Mensing, slip op. at 14. Imposing the same requirements to monitor ongoing clinical and research experience that pioneer manufacturers must undertake, the court held, did not present any preemptive “obstacle.” Id. at 15.
That’s the bad news for generics. The good news for brand name manufacturers is in the second half (third?) of the opinion. The court followed the “overwhelming majority” of courts (including the Minnesota court of appeals – see our branded/generic scorecard) in rejecting an duty of care owed by a brand name manufacturer to any plaintiff that did not consume the branded product. Mensing, slip op. at 16-17. The court rejected the “determinative” weight given to supposed prescriber reliance in the (grotesque) Conte case from California. Mensing, slip op. at 17. Tort law ain’t estoppel – it requires a duty:

“[C]entral” to a fraudulent misrepresentation claim under Minnesota law is “a suppression of facts which one party is under a legal or equitable obligation to communicate to the other, and which the other party is entitled to have communicated to him.” In other words, regardless of whether her doctor relied upon the [branded] label, [plaintiff] must show that the name brand manufacturers owed her a duty of care. Duty is a threshold requirement for all of the tort claims [plaintiff] asserts.

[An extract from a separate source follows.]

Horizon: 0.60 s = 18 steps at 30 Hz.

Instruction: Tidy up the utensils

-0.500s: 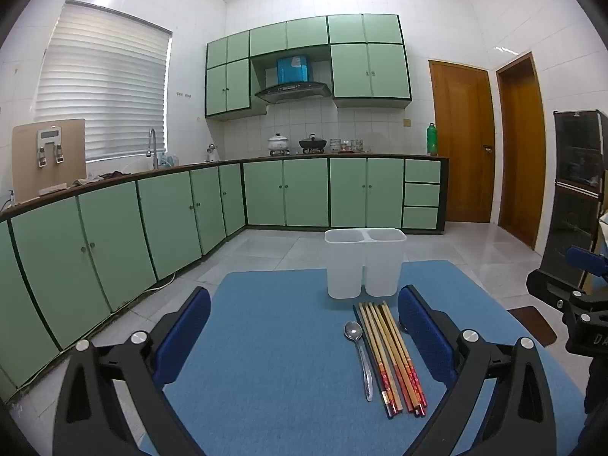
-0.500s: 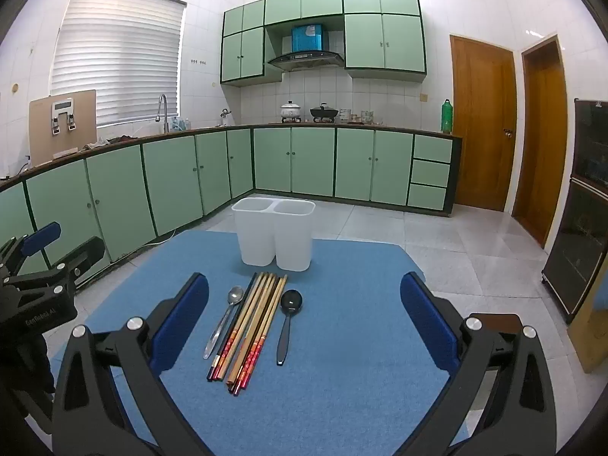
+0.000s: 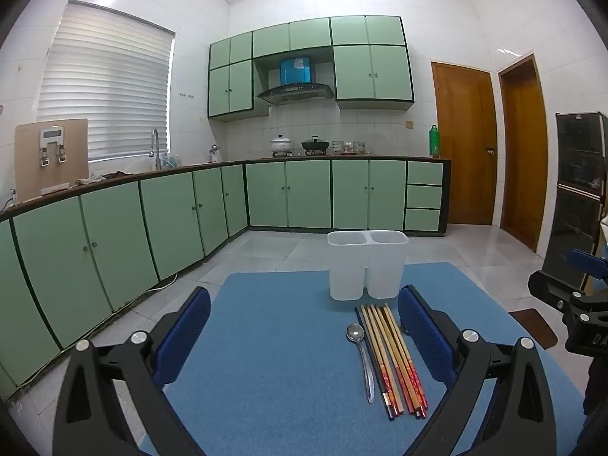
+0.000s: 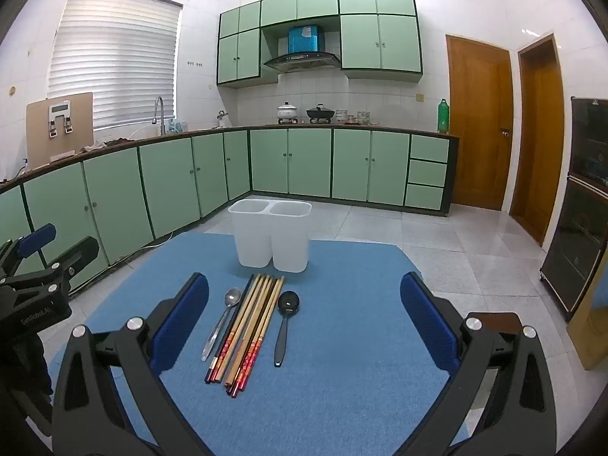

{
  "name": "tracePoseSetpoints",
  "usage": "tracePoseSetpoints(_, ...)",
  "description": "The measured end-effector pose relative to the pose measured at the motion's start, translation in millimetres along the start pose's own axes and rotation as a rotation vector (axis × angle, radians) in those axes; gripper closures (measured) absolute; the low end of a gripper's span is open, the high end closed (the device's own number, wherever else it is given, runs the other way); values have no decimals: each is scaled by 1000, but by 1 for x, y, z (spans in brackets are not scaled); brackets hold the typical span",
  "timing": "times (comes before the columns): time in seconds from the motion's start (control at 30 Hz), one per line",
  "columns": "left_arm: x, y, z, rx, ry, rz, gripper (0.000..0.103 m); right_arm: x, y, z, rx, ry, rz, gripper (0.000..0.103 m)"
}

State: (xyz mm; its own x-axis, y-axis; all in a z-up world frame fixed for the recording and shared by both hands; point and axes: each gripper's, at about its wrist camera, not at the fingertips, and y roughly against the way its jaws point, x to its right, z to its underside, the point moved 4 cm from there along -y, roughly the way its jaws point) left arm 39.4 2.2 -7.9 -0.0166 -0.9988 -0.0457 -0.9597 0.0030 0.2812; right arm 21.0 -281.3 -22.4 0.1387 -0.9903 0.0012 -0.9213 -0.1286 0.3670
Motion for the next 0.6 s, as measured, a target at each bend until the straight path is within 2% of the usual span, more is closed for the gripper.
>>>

Mensing, slip op. at 17 (citation and quotation marks omitted). There was no case plaintiff could cite that imposed liability on a defendant that had not, at least, “intended” to communicate with the plaintiff. Id. at 17 n.9. Unlike Conte bare “foreseeability” isn’t enough. To extend a duty to warn about a competing product would “stretch[] the concept of foreseeability too far.” Mensing, slip op. at 18. In short, good-bye Conte.
Unless the generics can show us a whole lot better preemption argument than we’ve seen to date, in the post-Levine era, we think they’re unlikely to prevail on this ground. Conversely, with the generics likely to be subject to suit for their own labeling defects, the pressure that motivated the judicial tort activism seen in Conte is unlikely to recur. Thus, Mensing is probably the shape of things to come.
Belated tip of the cyberhat to Jeff Pilkington of Davis Graham for letting us know about Mensing.